For a moment, the battle might have been joined directly, on the field before the pavilion; Laurence put his own hand on his pistol, and saw many another officer do the same. Then Napoleon said, “No,” sharply, and waved his own couriers down; he gave one look to the brazen young officer, who defiantly raised his chin and made no apology, though he had better have hung his head at so nearly breaking the state of truce; and then another harder to the dragon, who had pulled its head in towards its chest, and was mouthing the bit with sullen irritation and a cold look for its own handler. “No,” he said again, more thoughtfully, and turning went to mount up on his own courier, and departed for his lines.

 

“More than the heart could bear, Sire,” Kutuzov said to Alexander, out of the silence; they were all of them aware that the hammer of the French Army stood ready to fall upon them. “But the point has not been lost. We have been falling back all this day; they will not catch us to-night or tomorrow. Bagration’s men have been making fortifications at Borodino. We can hold him there—until the dragons arrive.”

 

He glanced at Laurence as he spoke, a narrow gleam in his one good eye, which Laurence did not wholly know how to interpret.
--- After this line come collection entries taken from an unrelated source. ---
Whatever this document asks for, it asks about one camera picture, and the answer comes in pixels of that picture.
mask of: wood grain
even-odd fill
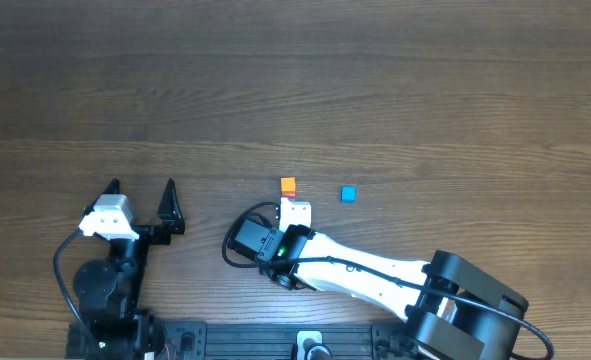
[[[51,257],[113,177],[141,222],[178,185],[188,230],[142,294],[160,316],[390,319],[220,260],[285,175],[320,231],[455,252],[530,301],[556,359],[591,359],[591,0],[0,0],[0,356],[62,356]],[[105,253],[73,243],[65,277]]]

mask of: wooden table
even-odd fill
[[[316,229],[387,257],[455,252],[530,301],[557,359],[591,359],[587,0],[0,0],[0,356],[63,355],[51,259],[113,177],[141,222],[173,177],[189,218],[150,254],[159,316],[390,319],[225,266],[225,230],[281,176]],[[69,284],[106,252],[74,242]]]

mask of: cable
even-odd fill
[[[274,206],[275,209],[279,209],[279,204],[276,202],[272,202],[272,201],[261,202],[257,205],[251,206],[246,211],[244,211],[240,216],[237,217],[237,219],[235,219],[233,224],[231,224],[231,226],[228,228],[226,235],[224,235],[224,242],[222,242],[222,257],[224,258],[224,261],[226,261],[226,263],[228,265],[238,268],[238,269],[251,269],[251,268],[257,267],[256,264],[240,264],[240,263],[236,263],[233,260],[229,259],[228,255],[226,254],[226,246],[228,245],[228,240],[230,239],[233,231],[235,231],[235,229],[238,228],[242,224],[242,222],[246,219],[246,217],[248,217],[248,215],[250,215],[253,212],[253,210],[259,209],[264,206],[269,206],[269,205]]]
[[[527,329],[528,331],[530,331],[531,333],[533,333],[535,336],[537,336],[542,341],[542,343],[546,347],[546,356],[544,356],[542,358],[530,358],[530,357],[522,356],[519,354],[511,353],[511,357],[516,360],[550,360],[555,355],[555,349],[553,347],[553,343],[548,338],[548,336],[546,336],[546,334],[544,334],[541,330],[539,330],[537,327],[535,327],[534,325],[532,325],[531,323],[529,323],[526,320],[522,320],[518,317],[515,317],[515,316],[513,316],[507,312],[504,312],[494,306],[490,306],[490,305],[487,305],[487,304],[484,304],[481,302],[477,302],[475,300],[471,300],[471,299],[468,299],[468,298],[465,298],[462,296],[454,295],[454,294],[451,294],[447,291],[442,291],[442,290],[434,289],[434,288],[431,288],[428,286],[418,285],[418,284],[415,284],[415,283],[412,283],[409,281],[405,281],[400,278],[384,274],[380,271],[377,271],[375,269],[369,268],[367,266],[364,266],[364,265],[361,265],[361,264],[358,264],[358,263],[355,263],[355,262],[352,262],[349,260],[344,260],[344,259],[339,259],[339,258],[335,258],[332,256],[327,256],[327,257],[317,257],[317,258],[279,260],[279,261],[272,261],[272,262],[265,262],[265,263],[255,262],[255,263],[250,263],[250,264],[240,264],[240,263],[236,263],[236,262],[231,261],[228,258],[228,255],[226,254],[226,247],[228,245],[228,241],[229,241],[232,233],[235,231],[235,229],[237,227],[239,227],[241,225],[242,221],[244,219],[246,219],[249,216],[249,214],[251,214],[253,212],[253,210],[263,207],[263,206],[268,206],[268,205],[273,205],[276,208],[279,208],[279,204],[277,204],[277,203],[274,203],[271,201],[261,202],[257,205],[250,207],[248,210],[244,211],[233,222],[233,224],[231,224],[230,228],[226,232],[226,235],[224,236],[224,242],[222,243],[222,257],[224,258],[224,261],[226,261],[227,264],[229,264],[233,267],[236,267],[236,268],[241,268],[241,269],[280,267],[280,266],[296,265],[296,264],[302,264],[302,263],[315,263],[315,262],[318,262],[318,263],[319,262],[328,262],[328,263],[344,264],[346,266],[354,267],[355,269],[365,271],[367,273],[370,273],[372,275],[380,277],[384,280],[390,281],[393,284],[400,286],[400,287],[405,286],[405,287],[419,290],[421,292],[425,292],[428,294],[441,296],[441,297],[444,297],[447,299],[451,299],[455,302],[465,304],[468,306],[472,306],[472,307],[476,307],[478,309],[485,310],[485,311],[491,312],[495,315],[501,316],[505,319],[515,322],[520,327],[523,327],[523,328]]]
[[[64,296],[64,300],[66,300],[66,304],[68,304],[68,307],[71,309],[71,312],[75,316],[75,319],[77,319],[77,323],[79,325],[79,328],[82,330],[82,333],[84,334],[84,336],[86,336],[88,341],[90,341],[91,346],[97,347],[100,356],[102,356],[102,350],[99,347],[99,343],[97,342],[97,340],[95,340],[95,337],[93,336],[91,331],[88,329],[86,324],[84,324],[82,317],[79,315],[79,311],[77,311],[77,308],[75,307],[75,303],[73,302],[71,295],[68,293],[68,290],[66,290],[66,285],[64,284],[64,279],[62,278],[62,273],[59,269],[59,258],[62,256],[62,253],[64,252],[64,250],[66,249],[68,244],[70,244],[71,241],[73,241],[76,237],[78,237],[81,234],[82,234],[82,230],[80,230],[80,229],[75,230],[75,232],[70,234],[66,238],[66,240],[64,240],[62,245],[60,245],[59,248],[57,248],[57,251],[55,252],[55,256],[53,256],[53,270],[55,270],[55,277],[57,278],[57,283],[59,284],[59,289],[62,291],[62,295]]]

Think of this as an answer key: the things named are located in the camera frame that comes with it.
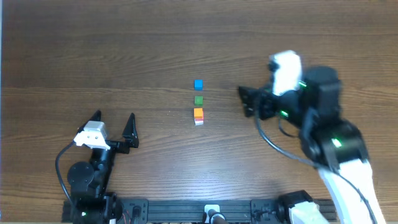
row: wooden tabletop
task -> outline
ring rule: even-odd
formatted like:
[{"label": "wooden tabletop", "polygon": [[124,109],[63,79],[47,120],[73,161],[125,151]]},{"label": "wooden tabletop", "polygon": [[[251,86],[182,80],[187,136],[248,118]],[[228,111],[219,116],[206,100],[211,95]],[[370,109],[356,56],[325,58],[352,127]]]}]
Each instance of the wooden tabletop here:
[{"label": "wooden tabletop", "polygon": [[[136,114],[140,146],[117,155],[109,183],[120,197],[249,200],[305,189],[330,198],[311,167],[273,151],[243,115],[238,85],[265,84],[268,56],[288,49],[306,67],[339,71],[343,116],[366,140],[385,218],[398,220],[396,2],[4,0],[3,8],[2,221],[60,221],[55,157],[97,109],[115,140]],[[194,126],[195,95],[204,97],[203,126]],[[263,123],[302,155],[275,119]],[[65,181],[90,153],[67,151]]]}]

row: black cable
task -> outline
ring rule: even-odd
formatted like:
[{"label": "black cable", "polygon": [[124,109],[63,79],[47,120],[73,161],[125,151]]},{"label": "black cable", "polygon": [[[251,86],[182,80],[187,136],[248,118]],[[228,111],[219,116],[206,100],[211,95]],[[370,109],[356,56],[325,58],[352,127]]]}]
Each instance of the black cable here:
[{"label": "black cable", "polygon": [[280,121],[281,121],[281,118],[280,118],[280,116],[278,116],[278,128],[279,128],[279,131],[281,131],[282,134],[286,135],[287,137],[298,138],[298,136],[294,136],[293,134],[287,133],[287,132],[283,129],[282,123],[281,123]]},{"label": "black cable", "polygon": [[338,177],[342,178],[345,182],[347,182],[352,188],[354,188],[354,190],[358,193],[359,197],[361,198],[361,200],[365,203],[366,208],[368,209],[369,215],[371,217],[371,220],[374,224],[377,224],[377,220],[376,217],[374,216],[373,210],[368,202],[368,200],[365,198],[365,196],[362,194],[362,192],[355,187],[355,185],[353,183],[351,183],[348,179],[346,179],[345,177],[343,177],[341,174],[339,174],[338,172],[335,172],[333,170],[331,170],[328,166],[325,166],[323,164],[320,164],[318,162],[313,162],[311,160],[308,159],[303,159],[299,156],[296,156],[295,154],[292,154],[291,152],[285,151],[284,149],[280,148],[279,146],[277,146],[276,144],[274,144],[269,137],[265,134],[265,132],[262,130],[261,128],[261,124],[260,124],[260,110],[261,110],[261,95],[262,92],[265,88],[260,88],[260,94],[258,95],[255,103],[254,103],[254,121],[256,124],[256,128],[259,131],[260,136],[263,138],[263,140],[265,140],[268,145],[270,145],[272,148],[274,148],[277,152],[281,153],[282,155],[288,157],[289,159],[296,159],[299,162],[302,162],[304,164],[310,165],[316,169],[326,169],[334,174],[336,174]]},{"label": "black cable", "polygon": [[68,190],[67,190],[65,184],[63,183],[62,176],[61,176],[61,172],[60,172],[60,166],[59,166],[60,158],[61,158],[62,154],[63,154],[66,150],[68,150],[70,147],[72,147],[74,144],[75,144],[75,142],[72,141],[71,143],[69,143],[69,145],[65,146],[65,147],[60,151],[60,153],[58,153],[57,158],[55,159],[55,170],[57,171],[58,180],[60,181],[62,190],[63,190],[63,192],[64,192],[65,195],[67,196],[67,199],[68,199],[69,202],[70,202],[70,206],[71,206],[71,208],[72,208],[72,212],[73,212],[73,211],[76,211],[76,212],[77,212],[77,208],[76,208],[75,204],[72,202],[72,199],[71,199],[70,196],[69,196]]}]

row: colored block
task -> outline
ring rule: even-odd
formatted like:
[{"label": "colored block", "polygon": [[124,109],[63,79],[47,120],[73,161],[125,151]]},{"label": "colored block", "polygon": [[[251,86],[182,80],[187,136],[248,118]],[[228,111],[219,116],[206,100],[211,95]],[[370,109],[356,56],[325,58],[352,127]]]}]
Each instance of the colored block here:
[{"label": "colored block", "polygon": [[195,96],[195,106],[203,106],[203,96]]},{"label": "colored block", "polygon": [[203,119],[203,108],[193,109],[193,117],[195,119]]},{"label": "colored block", "polygon": [[195,80],[195,90],[203,90],[203,80]]}]

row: orange cube
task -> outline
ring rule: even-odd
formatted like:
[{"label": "orange cube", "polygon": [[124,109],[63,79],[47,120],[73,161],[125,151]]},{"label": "orange cube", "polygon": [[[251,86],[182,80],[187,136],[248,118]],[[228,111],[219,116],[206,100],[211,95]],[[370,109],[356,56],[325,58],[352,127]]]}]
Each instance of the orange cube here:
[{"label": "orange cube", "polygon": [[194,108],[193,109],[193,117],[195,119],[203,119],[203,108]]}]

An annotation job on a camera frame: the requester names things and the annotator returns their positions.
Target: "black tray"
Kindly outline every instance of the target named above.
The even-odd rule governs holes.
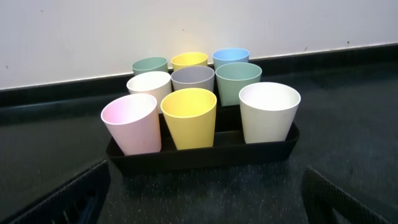
[[[111,138],[106,153],[124,175],[196,167],[261,164],[287,159],[300,138],[293,123],[286,141],[246,144],[239,105],[217,108],[214,146],[177,150],[164,116],[159,115],[162,150],[125,156]]]

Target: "white wall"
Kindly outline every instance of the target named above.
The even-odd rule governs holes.
[[[0,0],[0,89],[189,51],[258,58],[398,42],[397,26],[397,0]]]

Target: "empty cup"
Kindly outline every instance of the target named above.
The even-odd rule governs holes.
[[[216,70],[221,105],[238,105],[239,91],[260,81],[262,70],[257,65],[244,62],[228,63]]]
[[[205,66],[181,68],[172,73],[172,83],[175,91],[184,88],[204,88],[213,91],[214,79],[214,70]]]
[[[213,54],[214,69],[233,62],[249,62],[249,51],[240,48],[217,50]]]
[[[166,96],[162,111],[178,150],[211,147],[217,97],[201,88],[186,88]]]
[[[132,77],[127,82],[127,88],[131,94],[148,93],[154,96],[158,102],[157,111],[162,113],[160,102],[172,92],[171,77],[167,72],[146,72]]]
[[[151,57],[145,58],[142,60],[137,61],[132,66],[132,71],[134,75],[139,75],[145,72],[168,72],[169,69],[167,68],[167,60],[166,58],[162,57]]]
[[[285,141],[301,100],[287,85],[260,82],[239,93],[244,141]]]
[[[156,105],[155,97],[140,93],[120,97],[102,110],[101,119],[124,155],[160,151]]]
[[[207,55],[199,52],[190,52],[180,54],[172,58],[174,71],[194,65],[207,66]]]

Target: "black baseboard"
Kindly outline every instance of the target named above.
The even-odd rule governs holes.
[[[260,66],[263,69],[263,75],[267,76],[390,61],[398,61],[398,44],[250,60],[251,63]],[[131,77],[132,74],[4,90],[0,91],[0,107],[109,94],[128,94],[126,83]]]

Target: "green cup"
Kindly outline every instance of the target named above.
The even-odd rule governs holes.
[[[221,105],[238,105],[239,92],[247,85],[260,82],[262,70],[257,65],[236,62],[217,68],[217,85]]]
[[[134,63],[131,67],[134,75],[154,71],[169,72],[167,59],[162,57],[145,58]]]

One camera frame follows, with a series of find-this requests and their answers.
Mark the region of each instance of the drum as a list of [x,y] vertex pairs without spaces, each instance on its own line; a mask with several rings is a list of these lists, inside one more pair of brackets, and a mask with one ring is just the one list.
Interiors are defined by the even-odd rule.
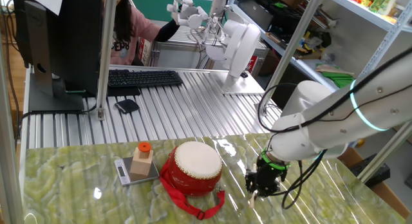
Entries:
[[205,196],[221,177],[219,154],[201,142],[186,142],[172,151],[169,177],[174,188],[187,196]]

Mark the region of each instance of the keyboard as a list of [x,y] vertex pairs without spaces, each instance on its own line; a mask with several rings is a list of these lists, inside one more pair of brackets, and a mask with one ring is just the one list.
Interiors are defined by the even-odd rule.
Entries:
[[112,88],[170,86],[182,83],[182,79],[175,71],[109,71],[109,86]]

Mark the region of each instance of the green marble surface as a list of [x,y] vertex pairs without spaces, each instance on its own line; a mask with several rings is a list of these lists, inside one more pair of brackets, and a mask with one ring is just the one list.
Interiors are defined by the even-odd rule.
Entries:
[[[121,186],[114,161],[132,156],[138,142],[29,149],[25,223],[404,223],[336,159],[322,161],[290,210],[281,208],[280,196],[258,199],[255,209],[249,208],[245,167],[256,161],[268,138],[266,134],[247,134],[150,141],[158,170],[172,149],[187,141],[205,142],[219,152],[226,203],[213,218],[203,221],[174,205],[160,180]],[[283,189],[298,176],[299,168],[293,163]],[[189,198],[189,202],[207,210],[218,201],[210,194]]]

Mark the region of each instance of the orange cap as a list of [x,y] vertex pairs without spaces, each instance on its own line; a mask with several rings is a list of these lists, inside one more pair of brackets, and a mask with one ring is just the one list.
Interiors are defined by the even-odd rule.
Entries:
[[138,146],[139,151],[143,153],[148,153],[152,149],[152,145],[147,142],[141,142]]

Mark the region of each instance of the long dark hair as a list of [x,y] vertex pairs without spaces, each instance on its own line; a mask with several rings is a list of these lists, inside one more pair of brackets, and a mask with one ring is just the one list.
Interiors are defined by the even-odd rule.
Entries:
[[131,37],[135,36],[129,0],[120,0],[116,6],[115,33],[116,40],[120,42],[130,42]]

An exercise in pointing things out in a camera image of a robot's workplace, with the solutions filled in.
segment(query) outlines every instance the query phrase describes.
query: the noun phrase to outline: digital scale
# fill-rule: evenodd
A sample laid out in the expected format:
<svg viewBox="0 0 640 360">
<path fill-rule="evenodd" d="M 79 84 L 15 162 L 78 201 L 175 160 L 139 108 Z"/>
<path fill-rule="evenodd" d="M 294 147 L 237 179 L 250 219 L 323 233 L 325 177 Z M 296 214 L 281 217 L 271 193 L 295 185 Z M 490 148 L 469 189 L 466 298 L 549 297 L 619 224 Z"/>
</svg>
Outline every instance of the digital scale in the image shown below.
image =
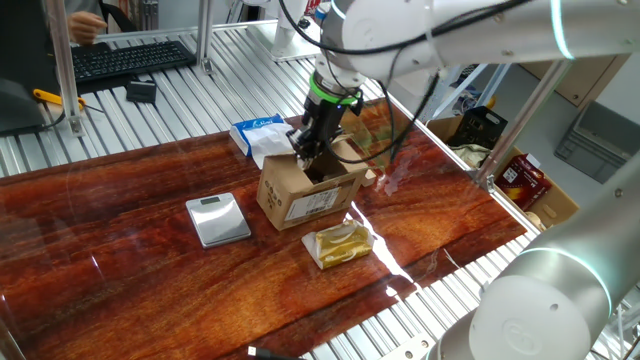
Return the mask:
<svg viewBox="0 0 640 360">
<path fill-rule="evenodd" d="M 251 236 L 251 229 L 231 193 L 189 200 L 186 205 L 205 249 Z"/>
</svg>

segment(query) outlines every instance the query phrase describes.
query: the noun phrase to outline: black keyboard
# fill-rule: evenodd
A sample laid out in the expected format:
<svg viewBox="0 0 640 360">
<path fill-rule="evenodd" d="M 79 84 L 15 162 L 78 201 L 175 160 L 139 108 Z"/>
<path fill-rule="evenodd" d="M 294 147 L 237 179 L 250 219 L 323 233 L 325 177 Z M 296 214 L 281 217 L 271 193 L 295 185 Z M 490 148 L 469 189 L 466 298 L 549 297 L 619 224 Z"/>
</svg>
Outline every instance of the black keyboard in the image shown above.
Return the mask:
<svg viewBox="0 0 640 360">
<path fill-rule="evenodd" d="M 179 41 L 165 41 L 117 50 L 73 51 L 76 83 L 125 74 L 195 64 L 196 58 Z"/>
</svg>

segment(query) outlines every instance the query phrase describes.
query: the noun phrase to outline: black cable
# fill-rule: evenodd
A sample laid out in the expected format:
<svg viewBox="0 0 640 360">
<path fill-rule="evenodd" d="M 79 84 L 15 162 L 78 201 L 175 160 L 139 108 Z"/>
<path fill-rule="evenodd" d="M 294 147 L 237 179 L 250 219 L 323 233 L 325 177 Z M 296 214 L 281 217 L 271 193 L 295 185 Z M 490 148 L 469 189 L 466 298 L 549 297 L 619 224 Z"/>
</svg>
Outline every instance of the black cable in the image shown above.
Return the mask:
<svg viewBox="0 0 640 360">
<path fill-rule="evenodd" d="M 236 22 L 240 22 L 242 20 L 242 14 L 244 13 L 244 7 L 245 7 L 245 4 L 243 2 L 242 5 L 240 6 L 240 13 L 238 14 L 238 19 L 236 20 Z"/>
<path fill-rule="evenodd" d="M 225 24 L 228 24 L 229 20 L 231 20 L 231 12 L 233 12 L 233 7 L 236 6 L 236 1 L 238 0 L 234 0 L 233 3 L 231 3 L 231 6 L 229 7 L 229 13 L 227 14 L 227 20 L 225 21 Z"/>
<path fill-rule="evenodd" d="M 500 14 L 504 11 L 510 10 L 516 6 L 525 4 L 529 1 L 533 1 L 533 0 L 508 0 L 505 1 L 503 3 L 500 4 L 496 4 L 496 5 L 492 5 L 492 6 L 488 6 L 485 8 L 481 8 L 481 9 L 476 9 L 476 10 L 472 10 L 469 11 L 467 13 L 464 13 L 462 15 L 458 15 L 446 22 L 444 22 L 441 25 L 438 25 L 437 27 L 433 28 L 431 30 L 431 36 L 432 37 L 437 37 L 437 36 L 441 36 L 444 34 L 447 34 L 451 31 L 463 28 L 465 26 L 469 26 L 472 24 L 475 24 L 479 21 L 488 19 L 494 15 Z M 289 23 L 291 24 L 291 26 L 293 27 L 293 29 L 298 33 L 298 35 L 300 35 L 303 39 L 305 39 L 306 41 L 308 41 L 309 43 L 311 43 L 312 45 L 315 45 L 321 49 L 324 50 L 328 50 L 328 51 L 332 51 L 338 54 L 345 54 L 345 55 L 372 55 L 372 54 L 379 54 L 379 53 L 383 53 L 383 52 L 387 52 L 387 51 L 392 51 L 392 50 L 396 50 L 396 49 L 402 49 L 404 47 L 407 46 L 411 46 L 411 45 L 415 45 L 418 44 L 420 42 L 423 41 L 427 41 L 427 35 L 423 34 L 423 35 L 419 35 L 413 39 L 409 39 L 409 40 L 405 40 L 396 44 L 391 44 L 391 45 L 387 45 L 387 46 L 382 46 L 382 47 L 378 47 L 378 48 L 373 48 L 373 49 L 360 49 L 360 50 L 354 50 L 354 49 L 343 49 L 343 48 L 339 48 L 339 47 L 335 47 L 335 46 L 330 46 L 330 45 L 326 45 L 323 44 L 321 42 L 315 41 L 314 39 L 312 39 L 309 35 L 307 35 L 302 29 L 300 29 L 300 27 L 298 26 L 298 23 L 293 20 L 293 18 L 291 17 L 291 14 L 289 13 L 289 10 L 287 9 L 286 5 L 284 4 L 284 0 L 279 0 L 280 2 L 280 8 L 282 9 L 282 12 L 284 13 L 284 16 L 287 18 L 287 21 L 289 21 Z M 469 17 L 470 15 L 476 14 L 478 12 L 481 12 L 479 15 L 473 16 L 473 17 Z"/>
<path fill-rule="evenodd" d="M 396 63 L 398 62 L 398 59 L 400 58 L 400 54 L 402 54 L 402 51 L 404 49 L 406 49 L 407 47 L 403 47 L 400 50 L 398 50 L 398 53 L 396 54 L 396 56 L 393 57 L 393 61 L 391 62 L 391 68 L 389 69 L 389 76 L 387 77 L 387 86 L 391 86 L 391 79 L 393 79 L 393 72 L 396 69 Z M 384 96 L 387 100 L 387 106 L 389 107 L 389 116 L 390 116 L 390 120 L 391 120 L 391 140 L 394 141 L 395 140 L 395 120 L 393 119 L 393 106 L 391 106 L 391 100 L 389 99 L 389 94 L 386 92 L 386 89 L 383 88 L 382 89 Z M 393 162 L 393 160 L 396 158 L 396 155 L 398 154 L 398 151 L 400 150 L 400 146 L 402 145 L 402 143 L 400 143 L 398 146 L 396 146 L 395 148 L 391 149 L 391 158 L 390 161 Z"/>
<path fill-rule="evenodd" d="M 435 28 L 431 29 L 431 36 L 438 37 L 438 36 L 450 33 L 452 31 L 461 29 L 465 26 L 469 26 L 477 22 L 480 22 L 482 20 L 486 20 L 495 15 L 503 13 L 507 10 L 511 10 L 517 6 L 526 4 L 530 1 L 533 1 L 533 0 L 509 0 L 500 4 L 491 5 L 484 8 L 468 11 L 464 14 L 458 15 L 444 22 L 443 24 L 440 24 Z M 478 12 L 480 12 L 479 15 L 470 17 L 471 15 L 474 15 Z"/>
<path fill-rule="evenodd" d="M 590 353 L 592 353 L 592 354 L 597 355 L 597 356 L 598 356 L 599 358 L 601 358 L 601 359 L 610 360 L 608 357 L 606 357 L 606 356 L 604 356 L 604 355 L 600 354 L 599 352 L 597 352 L 597 351 L 595 351 L 595 350 L 593 350 L 593 349 L 589 350 L 589 352 L 590 352 Z"/>
<path fill-rule="evenodd" d="M 371 160 L 377 158 L 378 156 L 384 154 L 385 152 L 389 151 L 391 148 L 393 148 L 394 146 L 397 146 L 398 144 L 402 144 L 402 142 L 404 142 L 404 139 L 411 132 L 411 129 L 413 128 L 413 125 L 415 125 L 416 121 L 418 120 L 419 114 L 422 112 L 422 110 L 424 110 L 424 107 L 427 105 L 427 102 L 429 102 L 429 99 L 433 95 L 433 92 L 435 91 L 435 88 L 436 88 L 436 84 L 438 83 L 439 80 L 440 80 L 440 74 L 438 73 L 438 74 L 436 74 L 436 76 L 433 78 L 433 80 L 429 84 L 429 89 L 427 90 L 427 93 L 425 94 L 424 98 L 422 99 L 422 102 L 420 103 L 420 106 L 418 106 L 418 110 L 416 111 L 415 115 L 413 116 L 413 120 L 411 120 L 411 123 L 409 125 L 407 125 L 407 127 L 400 133 L 400 136 L 397 139 L 393 140 L 391 142 L 391 144 L 387 145 L 384 149 L 382 149 L 378 153 L 370 155 L 370 156 L 367 156 L 366 158 L 360 159 L 360 160 L 345 159 L 345 158 L 341 157 L 340 155 L 336 154 L 335 151 L 333 151 L 333 148 L 331 148 L 331 143 L 329 142 L 329 137 L 325 136 L 324 142 L 325 142 L 325 147 L 327 148 L 327 151 L 329 151 L 329 153 L 333 157 L 338 159 L 338 161 L 341 161 L 341 162 L 343 162 L 345 164 L 361 164 L 361 163 L 364 163 L 364 162 L 367 162 L 367 161 L 371 161 Z M 327 123 L 325 123 L 325 127 L 324 127 L 325 135 L 328 135 L 328 132 L 329 132 L 329 127 L 328 127 Z"/>
<path fill-rule="evenodd" d="M 315 46 L 317 46 L 317 47 L 319 47 L 321 49 L 332 51 L 332 52 L 335 52 L 335 53 L 338 53 L 338 54 L 345 54 L 345 55 L 379 54 L 379 53 L 382 53 L 382 52 L 387 52 L 387 51 L 391 51 L 391 50 L 395 50 L 395 49 L 400 49 L 400 48 L 405 47 L 405 46 L 414 45 L 414 44 L 417 44 L 417 43 L 420 43 L 422 41 L 426 41 L 427 40 L 427 35 L 420 35 L 420 36 L 417 36 L 417 37 L 415 37 L 413 39 L 406 40 L 406 41 L 403 41 L 403 42 L 400 42 L 400 43 L 397 43 L 397 44 L 382 46 L 382 47 L 374 48 L 374 49 L 362 49 L 362 50 L 349 50 L 349 49 L 342 49 L 342 48 L 338 48 L 338 47 L 335 47 L 335 46 L 326 45 L 326 44 L 323 44 L 321 42 L 313 40 L 302 29 L 300 29 L 300 27 L 298 26 L 297 21 L 293 20 L 293 18 L 291 17 L 291 14 L 289 14 L 289 10 L 287 10 L 286 5 L 284 4 L 284 0 L 279 0 L 279 1 L 280 1 L 280 8 L 282 9 L 282 12 L 284 13 L 284 16 L 287 18 L 287 21 L 289 21 L 289 23 L 291 24 L 293 29 L 298 33 L 298 35 L 300 35 L 303 39 L 307 40 L 312 45 L 315 45 Z"/>
<path fill-rule="evenodd" d="M 382 89 L 382 93 L 384 94 L 384 100 L 387 102 L 387 108 L 389 109 L 389 122 L 391 123 L 391 141 L 396 139 L 396 120 L 393 117 L 393 105 L 391 104 L 391 98 L 389 98 L 389 91 L 387 87 L 384 86 L 382 81 L 378 81 L 378 85 Z"/>
<path fill-rule="evenodd" d="M 631 357 L 631 354 L 633 353 L 633 351 L 636 349 L 636 346 L 638 346 L 638 342 L 640 341 L 640 336 L 637 337 L 634 341 L 633 344 L 631 344 L 631 348 L 629 349 L 629 351 L 627 351 L 626 354 L 624 354 L 624 356 L 620 359 L 620 360 L 627 360 Z"/>
<path fill-rule="evenodd" d="M 51 129 L 52 127 L 60 124 L 62 122 L 62 120 L 64 120 L 64 110 L 62 110 L 62 113 L 60 114 L 60 116 L 56 119 L 56 121 L 52 122 L 49 125 L 42 125 L 40 127 L 38 127 L 37 131 L 44 131 L 47 129 Z"/>
<path fill-rule="evenodd" d="M 320 31 L 322 31 L 322 25 L 324 25 L 324 19 L 322 19 L 320 21 Z M 342 88 L 342 90 L 344 90 L 344 92 L 348 93 L 349 95 L 353 96 L 354 98 L 357 98 L 357 93 L 356 92 L 352 92 L 351 90 L 347 89 L 344 85 L 342 85 L 340 83 L 340 81 L 338 81 L 338 77 L 333 72 L 333 67 L 331 66 L 331 61 L 329 61 L 329 54 L 327 53 L 327 50 L 325 50 L 323 48 L 320 48 L 320 51 L 324 55 L 325 59 L 327 59 L 327 67 L 329 68 L 329 72 L 331 73 L 331 76 L 333 77 L 333 80 L 336 82 L 336 84 L 338 84 L 338 86 L 340 86 Z"/>
</svg>

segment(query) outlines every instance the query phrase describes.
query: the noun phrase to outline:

But he and Temeraire carried the report back to Chu, with a borrowed map to show him the location of the little village: scarcely a pinprick on the outskirts of Klin, a little way off the road to Moscow.

 

“Well, it will have to be good enough,” Chu said philosophically, when he was given the news, and dictated new orders to one of the Jade Dragons, instructing half of the first jalan to concentrate and approach at a quicker pace. “I would rather have the entire force at the outset, and in the meantime a frightful number of these men will die, I imagine, but ah well! There are a great many of them, and we can manage for a day,” he added, a little callously.